Some students are calling for a boycott of a chain restaurant on campus and using their free speech to complain about the company’s connections to anti-gay organizations. Isn’t this the well established tactic of the consumer boycott?

Not for Peter Wood apparently, who sounds the alarm about “aggressive intolerance” and “organized bullying” and “spirit of censorship” “against people and institutions that cannot easily defend themselves.” Really? Does Wood condemn any and all consumer boycotts? Because it seems that this is just pretty run-of-the-mill stuff.

And we are to believe that a large franchise fast food restaurant chain can’t “easily defend itself”? Hello, Peter Wood, how much money do you think Chick-fil-A can spend on PR and advertising? How much do you think a bunch of gay bloggers can spend? Chick-fil-A already has a professionally produced statement on Facebook.

Peter Wood overkill rhetoric sounds like Chicken LIttle, “The sky is falling! The sky is falling!”

Chuck Kleinhans

richopp - February 1, 2011 at 7:45 am

No, Chuck, what he wrote was that simply because a company contributes to various causes does not mean that it champion’s those causes.

Since the statement from the company seems to have been taken by you as non-existent, one would assume that you tolerate no explanations for anyone’s behavior. Given that fact, we take no notice of your silly rant against a writer who looked at a situation and gave a factual report. His opinions, on the other hand, are clearly fair game, but like a lawyer who does not have the facts on their side, you prosecute the writer for his opinions instead of sticking to the facts of the so-called controversy.

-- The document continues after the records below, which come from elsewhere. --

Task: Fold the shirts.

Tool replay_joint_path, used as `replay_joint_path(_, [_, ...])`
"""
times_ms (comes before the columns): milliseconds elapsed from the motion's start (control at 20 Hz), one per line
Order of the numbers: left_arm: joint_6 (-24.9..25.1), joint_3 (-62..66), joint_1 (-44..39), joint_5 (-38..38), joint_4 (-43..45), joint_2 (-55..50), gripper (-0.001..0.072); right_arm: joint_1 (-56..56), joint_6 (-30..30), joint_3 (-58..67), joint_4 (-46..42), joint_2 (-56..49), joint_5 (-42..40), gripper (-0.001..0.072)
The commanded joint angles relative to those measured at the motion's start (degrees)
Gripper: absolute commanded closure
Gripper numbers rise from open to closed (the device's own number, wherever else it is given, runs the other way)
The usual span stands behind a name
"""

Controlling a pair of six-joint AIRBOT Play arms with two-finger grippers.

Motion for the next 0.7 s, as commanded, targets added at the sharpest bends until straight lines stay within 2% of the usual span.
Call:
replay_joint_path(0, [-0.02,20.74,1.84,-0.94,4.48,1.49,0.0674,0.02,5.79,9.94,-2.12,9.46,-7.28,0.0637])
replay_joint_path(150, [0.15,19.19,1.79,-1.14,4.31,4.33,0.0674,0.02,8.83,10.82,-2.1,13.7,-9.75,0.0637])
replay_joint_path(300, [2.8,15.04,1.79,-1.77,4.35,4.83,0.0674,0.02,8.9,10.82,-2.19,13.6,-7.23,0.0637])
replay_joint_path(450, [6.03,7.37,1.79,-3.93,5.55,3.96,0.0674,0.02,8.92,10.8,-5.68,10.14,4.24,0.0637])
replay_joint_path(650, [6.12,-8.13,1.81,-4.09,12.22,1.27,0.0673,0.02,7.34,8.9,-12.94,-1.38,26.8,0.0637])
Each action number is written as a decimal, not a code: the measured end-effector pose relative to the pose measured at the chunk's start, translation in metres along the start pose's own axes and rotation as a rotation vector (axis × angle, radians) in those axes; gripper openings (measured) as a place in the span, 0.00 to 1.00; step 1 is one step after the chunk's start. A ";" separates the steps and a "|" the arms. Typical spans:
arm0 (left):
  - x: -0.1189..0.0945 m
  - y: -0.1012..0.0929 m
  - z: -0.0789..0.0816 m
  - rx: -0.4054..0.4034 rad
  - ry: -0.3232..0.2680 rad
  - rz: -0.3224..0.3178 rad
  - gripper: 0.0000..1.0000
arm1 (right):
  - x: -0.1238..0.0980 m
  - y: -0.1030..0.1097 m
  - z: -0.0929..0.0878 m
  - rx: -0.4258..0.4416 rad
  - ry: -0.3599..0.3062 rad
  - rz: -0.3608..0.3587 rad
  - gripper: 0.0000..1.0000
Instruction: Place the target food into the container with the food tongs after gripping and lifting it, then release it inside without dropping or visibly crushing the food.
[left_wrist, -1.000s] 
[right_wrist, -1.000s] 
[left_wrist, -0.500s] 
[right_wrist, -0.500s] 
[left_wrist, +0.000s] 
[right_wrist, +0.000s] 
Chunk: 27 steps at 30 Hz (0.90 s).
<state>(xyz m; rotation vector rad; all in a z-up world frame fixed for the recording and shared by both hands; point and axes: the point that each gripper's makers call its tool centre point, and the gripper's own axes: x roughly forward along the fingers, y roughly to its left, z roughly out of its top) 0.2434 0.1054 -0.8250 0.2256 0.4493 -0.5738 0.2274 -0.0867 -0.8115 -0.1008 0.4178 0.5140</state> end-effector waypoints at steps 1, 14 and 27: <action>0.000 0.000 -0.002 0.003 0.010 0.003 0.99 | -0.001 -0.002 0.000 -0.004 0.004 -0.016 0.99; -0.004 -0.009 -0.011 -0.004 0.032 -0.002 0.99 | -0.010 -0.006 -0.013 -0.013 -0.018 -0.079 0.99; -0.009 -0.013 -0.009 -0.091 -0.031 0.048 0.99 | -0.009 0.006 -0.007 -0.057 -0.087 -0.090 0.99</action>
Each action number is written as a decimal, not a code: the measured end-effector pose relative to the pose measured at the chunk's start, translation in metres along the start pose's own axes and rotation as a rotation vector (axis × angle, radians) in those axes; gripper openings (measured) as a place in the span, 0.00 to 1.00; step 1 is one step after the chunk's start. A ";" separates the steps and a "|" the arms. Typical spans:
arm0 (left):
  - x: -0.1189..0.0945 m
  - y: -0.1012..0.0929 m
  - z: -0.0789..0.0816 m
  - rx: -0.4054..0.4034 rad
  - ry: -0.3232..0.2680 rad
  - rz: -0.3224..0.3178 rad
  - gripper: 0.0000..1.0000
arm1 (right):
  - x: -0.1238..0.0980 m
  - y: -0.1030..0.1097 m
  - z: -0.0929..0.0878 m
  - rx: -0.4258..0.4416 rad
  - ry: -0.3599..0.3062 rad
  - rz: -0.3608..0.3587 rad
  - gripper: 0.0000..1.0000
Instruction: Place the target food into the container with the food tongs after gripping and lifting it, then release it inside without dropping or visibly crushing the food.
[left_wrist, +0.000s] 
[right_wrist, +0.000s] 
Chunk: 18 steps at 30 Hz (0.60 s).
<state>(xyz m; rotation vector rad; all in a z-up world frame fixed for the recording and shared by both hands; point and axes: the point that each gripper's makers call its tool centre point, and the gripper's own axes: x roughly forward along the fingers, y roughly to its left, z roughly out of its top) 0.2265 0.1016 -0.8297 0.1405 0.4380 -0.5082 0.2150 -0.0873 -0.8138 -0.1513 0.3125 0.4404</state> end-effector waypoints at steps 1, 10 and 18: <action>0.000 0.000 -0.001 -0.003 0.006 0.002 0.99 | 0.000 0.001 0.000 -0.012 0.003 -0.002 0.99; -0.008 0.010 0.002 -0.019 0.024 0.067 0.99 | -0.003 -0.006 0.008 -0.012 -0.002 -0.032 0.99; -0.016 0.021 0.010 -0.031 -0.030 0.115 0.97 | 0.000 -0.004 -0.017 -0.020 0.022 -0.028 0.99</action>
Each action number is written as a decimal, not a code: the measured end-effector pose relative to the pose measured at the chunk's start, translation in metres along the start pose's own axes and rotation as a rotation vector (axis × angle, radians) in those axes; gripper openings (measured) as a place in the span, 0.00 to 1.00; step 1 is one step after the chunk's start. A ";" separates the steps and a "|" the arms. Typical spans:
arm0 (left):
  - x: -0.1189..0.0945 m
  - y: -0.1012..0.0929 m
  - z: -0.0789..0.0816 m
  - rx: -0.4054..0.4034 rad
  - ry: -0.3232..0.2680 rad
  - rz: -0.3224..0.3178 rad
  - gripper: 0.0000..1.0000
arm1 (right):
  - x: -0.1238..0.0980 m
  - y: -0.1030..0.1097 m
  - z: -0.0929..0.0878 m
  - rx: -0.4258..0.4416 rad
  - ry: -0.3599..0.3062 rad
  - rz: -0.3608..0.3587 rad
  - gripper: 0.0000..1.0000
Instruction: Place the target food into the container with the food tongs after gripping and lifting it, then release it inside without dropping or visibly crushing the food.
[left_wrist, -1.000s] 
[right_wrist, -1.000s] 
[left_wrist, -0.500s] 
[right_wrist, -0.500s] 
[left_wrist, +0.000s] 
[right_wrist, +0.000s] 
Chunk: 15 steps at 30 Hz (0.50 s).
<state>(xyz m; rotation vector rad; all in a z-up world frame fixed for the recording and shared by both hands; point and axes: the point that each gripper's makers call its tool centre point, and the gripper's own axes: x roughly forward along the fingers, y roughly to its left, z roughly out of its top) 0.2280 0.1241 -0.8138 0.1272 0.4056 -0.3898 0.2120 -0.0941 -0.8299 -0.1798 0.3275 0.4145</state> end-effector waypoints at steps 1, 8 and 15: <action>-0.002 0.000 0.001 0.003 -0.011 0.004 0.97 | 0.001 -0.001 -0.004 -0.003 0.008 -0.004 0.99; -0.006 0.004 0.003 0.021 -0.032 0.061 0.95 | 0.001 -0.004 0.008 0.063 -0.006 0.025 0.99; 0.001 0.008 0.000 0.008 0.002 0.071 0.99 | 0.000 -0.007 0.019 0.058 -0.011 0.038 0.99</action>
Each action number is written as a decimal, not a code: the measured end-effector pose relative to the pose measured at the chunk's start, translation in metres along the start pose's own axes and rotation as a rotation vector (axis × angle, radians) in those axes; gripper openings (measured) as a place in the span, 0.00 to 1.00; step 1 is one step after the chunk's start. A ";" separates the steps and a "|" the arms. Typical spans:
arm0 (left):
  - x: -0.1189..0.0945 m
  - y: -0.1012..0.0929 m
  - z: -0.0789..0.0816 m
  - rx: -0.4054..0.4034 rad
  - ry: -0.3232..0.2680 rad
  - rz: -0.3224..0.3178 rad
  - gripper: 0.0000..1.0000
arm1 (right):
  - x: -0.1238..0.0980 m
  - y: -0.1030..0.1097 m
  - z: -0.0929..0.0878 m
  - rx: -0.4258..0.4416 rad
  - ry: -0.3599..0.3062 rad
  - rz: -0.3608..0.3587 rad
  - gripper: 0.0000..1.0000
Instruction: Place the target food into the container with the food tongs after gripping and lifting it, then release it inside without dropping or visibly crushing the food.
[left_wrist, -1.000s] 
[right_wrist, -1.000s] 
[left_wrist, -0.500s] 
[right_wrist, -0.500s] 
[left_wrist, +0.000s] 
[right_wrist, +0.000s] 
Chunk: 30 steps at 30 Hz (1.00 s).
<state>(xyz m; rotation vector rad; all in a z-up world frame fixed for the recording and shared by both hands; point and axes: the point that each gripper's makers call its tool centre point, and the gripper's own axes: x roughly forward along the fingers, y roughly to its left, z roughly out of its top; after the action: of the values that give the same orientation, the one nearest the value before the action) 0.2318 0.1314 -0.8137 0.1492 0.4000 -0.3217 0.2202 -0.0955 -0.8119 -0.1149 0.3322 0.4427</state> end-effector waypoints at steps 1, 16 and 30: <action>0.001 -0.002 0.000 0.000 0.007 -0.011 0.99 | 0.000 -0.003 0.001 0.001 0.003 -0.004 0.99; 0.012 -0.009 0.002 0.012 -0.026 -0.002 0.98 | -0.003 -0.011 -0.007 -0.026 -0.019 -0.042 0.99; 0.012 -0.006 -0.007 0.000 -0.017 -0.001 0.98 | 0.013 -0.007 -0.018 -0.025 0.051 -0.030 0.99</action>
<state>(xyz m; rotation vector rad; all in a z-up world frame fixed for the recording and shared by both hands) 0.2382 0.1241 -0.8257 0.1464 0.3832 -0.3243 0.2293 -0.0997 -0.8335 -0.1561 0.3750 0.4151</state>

It is quite clear that the company has NO agenda where gays are concerned. I would suggest directing your efforts to more obvious offenders, such as television preachers who gather in billions of dollars from deluded viewers under the guise of “ridding the world of homosexuals,” while they are simultaneously, and legally in some cases, gay Americans. One would assume that there is much more to be gained by exposing this type of hypocrisy than there is in looking for a fight where one does not exist.

Finally, my personal belief is that, as irrational as it sounds on the surface, ANYONE who is radically anti-gay is, in fact, gay. Respond to that.

rbeachy - February 1, 2011 at 8:24 am

It’s either naive or disingenuous to use the expression “pro-family” without quotation marks. It’s a euphemism, pure and simple, for anti-gay. Perhaps the owners of Chik-fil-A don’t understand that, but if so, a boycott might help. Second, Wood’s claim that “Chik-fil-A is well within its rights to support pro-family causes even as it pursues business opportunities on college and university campuses” is ridiculous. Would he make the same claim for segregationists or supporters of the white citizen councils who — no less than Chik-fiil-A — justified their bigotry based on sincerely held religious beliefs? I doubt it. “Pro-family” Christianists can no longer shield themselves with claims about scripture or religion. This is a question of civil rights. Do LGBT folks deserve them or not?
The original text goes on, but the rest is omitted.